When Fox was 29, he woke up with a tremor in his little finger that wouldn’t go away. He was diagnosed with Parkinson’s in 1991.
He drank and took dopemine pills to medicate the symptoms and allow him to deal with it.
The actor premiered the film at the Sundance Film Festival in Park City, Utah, in January.
In the film, fans will see the actor work with a trainer to help him build strength, walk the streets of Manhattan, and repeatedly fall.
“A self-abuse fest,” the Back to the Future star joked about the film. If you have Parkinson’s, you bump into things.
deadline Pete Hammond wrote that the documentary is “in the spirit of the kind of ’80s movies that helped make Fox a huge star on both the big and small screen.” According to the awards columnist, the film explores Michael’s life from when he grew up in Canada until he left school at 17 to pursue a career in Hollywood.
“The star here, as always, is Fox himself, battling the intense effects of the Parkinson’s disease he has had since he was diagnosed at 29, but telling his story with success and enthusiasm, a single talking head shot. , directly to the camera. ‘
Despite the difficulties of the disease, the actor said in the question and answer session after the premiere that he has loved his life.

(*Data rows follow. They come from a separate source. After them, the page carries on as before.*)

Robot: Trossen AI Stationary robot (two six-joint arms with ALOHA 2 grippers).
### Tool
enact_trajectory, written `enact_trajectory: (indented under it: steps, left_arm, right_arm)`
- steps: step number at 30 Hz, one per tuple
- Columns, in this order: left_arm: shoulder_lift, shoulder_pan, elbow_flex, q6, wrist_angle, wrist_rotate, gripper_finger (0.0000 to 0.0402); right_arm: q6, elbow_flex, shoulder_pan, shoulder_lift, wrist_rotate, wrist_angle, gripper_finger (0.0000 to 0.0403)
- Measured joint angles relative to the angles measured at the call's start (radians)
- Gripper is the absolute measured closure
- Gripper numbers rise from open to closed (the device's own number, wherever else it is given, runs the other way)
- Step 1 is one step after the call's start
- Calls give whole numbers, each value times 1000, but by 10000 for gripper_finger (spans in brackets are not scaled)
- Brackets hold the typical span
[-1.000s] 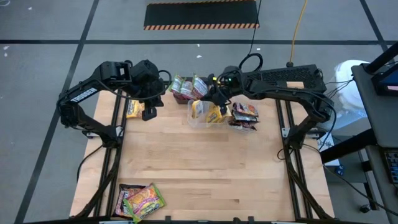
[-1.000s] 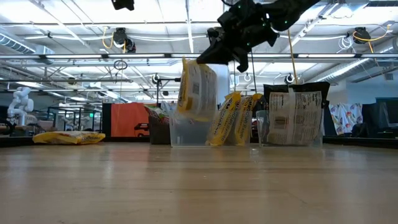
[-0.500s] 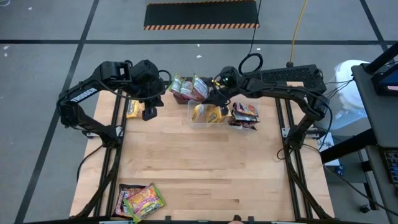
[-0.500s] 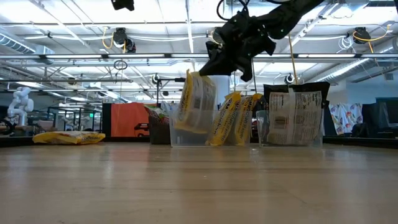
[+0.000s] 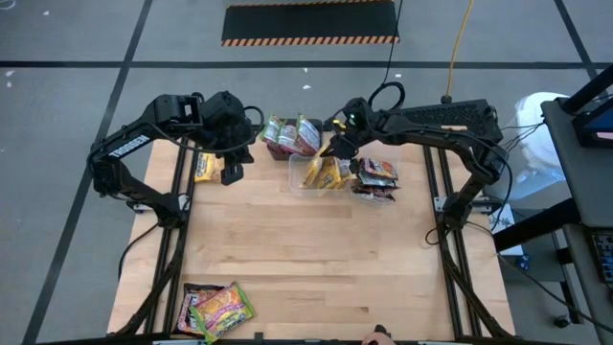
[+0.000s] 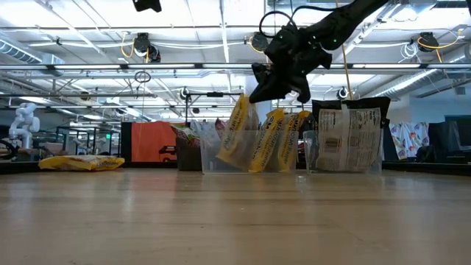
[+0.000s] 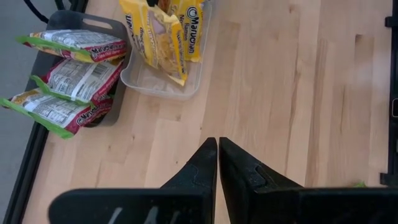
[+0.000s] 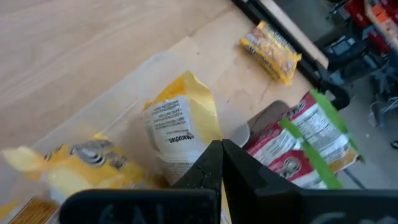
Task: Sort Maruchan noodles
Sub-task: Put the yellow noodle pack into the left transparent bin
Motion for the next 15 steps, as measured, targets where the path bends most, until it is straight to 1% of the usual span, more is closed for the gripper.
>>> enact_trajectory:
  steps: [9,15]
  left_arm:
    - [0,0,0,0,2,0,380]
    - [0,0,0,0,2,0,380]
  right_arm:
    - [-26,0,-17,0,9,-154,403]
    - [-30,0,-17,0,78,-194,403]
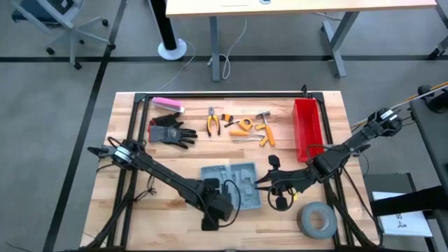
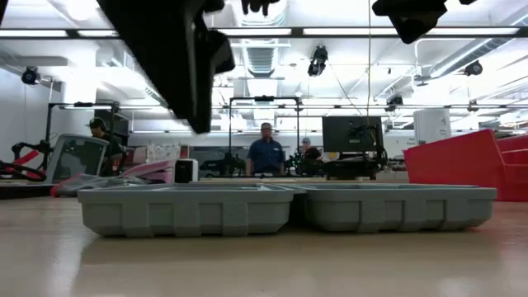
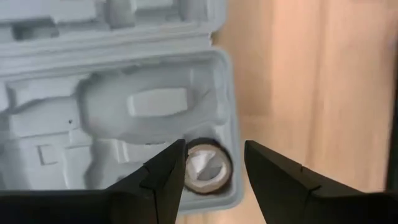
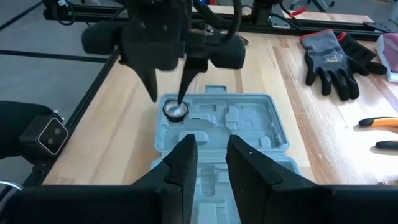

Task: Prefit tool cases
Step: Put the electrical tape into the pre-fit tool case

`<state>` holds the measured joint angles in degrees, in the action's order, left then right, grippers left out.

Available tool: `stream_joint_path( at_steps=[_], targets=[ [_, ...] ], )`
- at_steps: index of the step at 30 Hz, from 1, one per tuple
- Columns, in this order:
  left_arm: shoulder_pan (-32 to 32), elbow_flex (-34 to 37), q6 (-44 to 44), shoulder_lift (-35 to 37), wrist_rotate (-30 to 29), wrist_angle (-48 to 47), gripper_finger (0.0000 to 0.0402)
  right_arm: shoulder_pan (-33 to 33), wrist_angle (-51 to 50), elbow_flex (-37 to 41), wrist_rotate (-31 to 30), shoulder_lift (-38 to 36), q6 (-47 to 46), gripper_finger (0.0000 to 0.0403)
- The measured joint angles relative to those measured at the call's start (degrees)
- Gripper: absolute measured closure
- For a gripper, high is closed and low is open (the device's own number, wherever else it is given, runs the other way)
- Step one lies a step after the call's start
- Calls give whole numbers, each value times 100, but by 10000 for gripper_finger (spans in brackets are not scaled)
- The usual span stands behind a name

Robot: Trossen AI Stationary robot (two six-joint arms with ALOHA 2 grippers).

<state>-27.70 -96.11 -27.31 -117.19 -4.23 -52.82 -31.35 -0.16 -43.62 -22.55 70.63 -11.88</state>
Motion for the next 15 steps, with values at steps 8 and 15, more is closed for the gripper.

Answering questions: Fox also spoke in a Q&A about the movie on Tuesday at the SXSW Conference.
Good times: The actor laughed as he addressed the audience at The Paramount Theater
The Director: The documentary’s director, Davis Guggenheim, joined Fox for the question-and-answer session.
Screening: The film premiered at the Sundance Film Festival in Park City, Utah, in January.
‘I love my family, I love what I do, I love that people react to what I do. I know that I can be an example for other people and help them deal with their problems without being asked without my (to) exerting my force on them.
“It’s an amazing life and I’m enjoying it,” he said during a question-and-answer session after the Sundance premiere.
The actor retired from his profession in 2020. He now writes books about his experience and funds Parkinson’s research through his Michael J. Fox Foundation.
“People express to me that I make them feel better and do things that they normally wouldn’t,” he said. That is a great responsibility.